One of our members, Jeremy Gillitzer, is in Methodist Hospital. He is struggling with an eating disorder and will be there a while. He has asked me to tell the congregation that he would really enjoy visitors. He has only been coming to church a few months but the experience of being part of this church family gives him hope to overcome his problems. When we bless someone with our presence, we make their world a better place.
A few weeks ago Arlett Christiansen and I went over to Green Central Elementary School on 35th Street to meet the principal and see if there are ways we can partner with the school to make our neighborhood a better place. When I went to elementary school, it was just a place you had classes and then you went home. Not anymore. Today this school has a medical clinic, breakfast for children who are coming to school hungry and lots of community education programs. Ninety-seven percent of the children who attend Green Central live under the poverty line. Almost sixty percent of the children are first generation English speakers. There are several ways we thought All God’s Children could bless. We could provide tutors for kids who are struggling with their schoolwork. Some of us have the flexibility of schedule to give one hour a week. We could also make it possible for the children to have field trips. Most of the children never get to leave the inner city. They have no exposure to museums or art galleries or concerts or state parks.
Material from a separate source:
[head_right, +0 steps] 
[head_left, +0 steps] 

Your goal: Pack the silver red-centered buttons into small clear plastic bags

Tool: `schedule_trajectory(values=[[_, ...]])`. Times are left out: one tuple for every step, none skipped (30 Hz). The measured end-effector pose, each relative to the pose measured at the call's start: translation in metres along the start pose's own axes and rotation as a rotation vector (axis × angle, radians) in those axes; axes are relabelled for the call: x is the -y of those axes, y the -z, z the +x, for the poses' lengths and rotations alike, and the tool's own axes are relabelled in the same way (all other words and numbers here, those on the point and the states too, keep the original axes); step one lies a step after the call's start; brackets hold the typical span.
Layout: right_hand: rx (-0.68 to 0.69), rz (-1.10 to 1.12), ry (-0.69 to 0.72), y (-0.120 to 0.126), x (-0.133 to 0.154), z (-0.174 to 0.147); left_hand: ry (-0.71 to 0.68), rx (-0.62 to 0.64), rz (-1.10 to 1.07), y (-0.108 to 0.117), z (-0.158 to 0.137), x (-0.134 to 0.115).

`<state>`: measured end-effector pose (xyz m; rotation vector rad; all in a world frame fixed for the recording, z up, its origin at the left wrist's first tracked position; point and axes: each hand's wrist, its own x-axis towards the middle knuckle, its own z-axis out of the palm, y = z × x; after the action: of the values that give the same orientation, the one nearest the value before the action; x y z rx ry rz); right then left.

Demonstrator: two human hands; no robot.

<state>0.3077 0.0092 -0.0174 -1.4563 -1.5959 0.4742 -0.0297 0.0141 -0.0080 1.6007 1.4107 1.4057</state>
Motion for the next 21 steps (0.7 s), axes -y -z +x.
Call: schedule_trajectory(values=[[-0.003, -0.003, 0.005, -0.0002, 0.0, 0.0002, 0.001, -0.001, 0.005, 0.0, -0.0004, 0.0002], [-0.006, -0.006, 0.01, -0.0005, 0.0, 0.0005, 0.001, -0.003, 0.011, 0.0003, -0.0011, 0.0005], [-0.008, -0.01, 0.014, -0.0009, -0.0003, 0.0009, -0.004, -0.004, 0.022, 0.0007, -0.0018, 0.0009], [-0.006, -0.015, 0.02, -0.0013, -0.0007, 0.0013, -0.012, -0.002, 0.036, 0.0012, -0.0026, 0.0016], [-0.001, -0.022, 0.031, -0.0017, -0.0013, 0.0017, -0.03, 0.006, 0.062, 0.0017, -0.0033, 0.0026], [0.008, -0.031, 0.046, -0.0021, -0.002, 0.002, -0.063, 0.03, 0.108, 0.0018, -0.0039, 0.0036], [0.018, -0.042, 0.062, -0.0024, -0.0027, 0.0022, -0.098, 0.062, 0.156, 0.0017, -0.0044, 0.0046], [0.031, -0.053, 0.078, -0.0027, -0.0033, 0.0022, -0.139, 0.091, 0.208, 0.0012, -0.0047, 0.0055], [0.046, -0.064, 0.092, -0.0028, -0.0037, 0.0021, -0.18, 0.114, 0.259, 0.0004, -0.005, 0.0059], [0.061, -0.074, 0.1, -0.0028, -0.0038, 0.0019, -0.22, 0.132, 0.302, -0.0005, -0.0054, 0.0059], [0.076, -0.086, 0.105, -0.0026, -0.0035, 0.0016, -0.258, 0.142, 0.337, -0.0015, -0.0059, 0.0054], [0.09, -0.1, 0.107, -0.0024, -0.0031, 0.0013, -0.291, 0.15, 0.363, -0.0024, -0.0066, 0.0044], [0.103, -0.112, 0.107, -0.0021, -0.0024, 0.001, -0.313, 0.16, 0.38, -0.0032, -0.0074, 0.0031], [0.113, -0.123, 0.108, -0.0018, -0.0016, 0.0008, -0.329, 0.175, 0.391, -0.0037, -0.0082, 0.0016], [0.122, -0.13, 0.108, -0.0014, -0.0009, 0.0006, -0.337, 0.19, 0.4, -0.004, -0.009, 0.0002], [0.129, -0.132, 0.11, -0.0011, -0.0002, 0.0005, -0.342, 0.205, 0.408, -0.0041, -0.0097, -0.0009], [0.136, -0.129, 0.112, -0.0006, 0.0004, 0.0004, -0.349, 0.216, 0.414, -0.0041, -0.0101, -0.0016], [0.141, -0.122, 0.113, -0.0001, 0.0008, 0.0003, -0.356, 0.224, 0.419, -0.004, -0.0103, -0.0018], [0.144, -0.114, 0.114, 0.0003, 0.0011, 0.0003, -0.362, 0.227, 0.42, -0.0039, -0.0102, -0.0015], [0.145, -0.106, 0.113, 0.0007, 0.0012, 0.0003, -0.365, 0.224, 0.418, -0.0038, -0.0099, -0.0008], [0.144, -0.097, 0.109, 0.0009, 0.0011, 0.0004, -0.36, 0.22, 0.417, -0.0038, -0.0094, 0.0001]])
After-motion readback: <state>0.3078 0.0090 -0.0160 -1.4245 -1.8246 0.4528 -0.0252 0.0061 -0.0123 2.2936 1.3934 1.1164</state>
But the school district has no extra money any more for those kinds of things. The Principal told us it costs $200 for one busload of kids to go somewhere, just for the bus. So the school’s autism class worked out an arrangement with manufacturers that if the school gathered milk caps, box tops and soup labels from products, the school would receive money. What if all of us collected those items for the school? The autism class sorts and counts the items as a way to connect educational activities to real life results.
Most of us don’t live in this neighborhood but we have a huge investment in making this a good place for people to live and we want it to be a good place to come to church and we want it to be a safe place for children to go to school. I thought to myself, at our house we go through at least a gallon of milk a week. (I have a husband and a teenager who really like the stuff). That’s over 50 milk caps a year from our house alone and it is something we already use. So you’ll be hearing more from the Local Outreach Team as they organize this very important partnership we are developing. Sometimes it is just the little things that can make a big difference in the life of a child. Blessing comes in all sizes.
Speaking of blessings coming in all sizes, this is Amelia Isabel Lane-Outlaw born on Monday at 8:16AM to proud parents Alicia and Susan. God is good (all the time).
Abram had to leave his comfortable home and life and familiar surroundings to find his purpose in life – to discover how to bless his world. He stepped out into the unknown with nothing to guide him but his trust in God. And so do we. We are blessed. Like Abram it doesn’t mean we don’t have to work hard at things. It doesn’t mean that we are finished. It doesn’t mean that we don’t have challenges. It simply means that miracles happen in you and through you when you step out into the unknown in faith and claim the blessing God has given you.
Thousands of years ago Abram did and we’re still talking about it. I hope one day years in the future they will still be talking about that church on Park Avenue that knew they were so blessed that they risked stepping out into the unknown and blessed their world.
Sources:
www.homileticsonline.com Ultramarathon Faith, June 2008.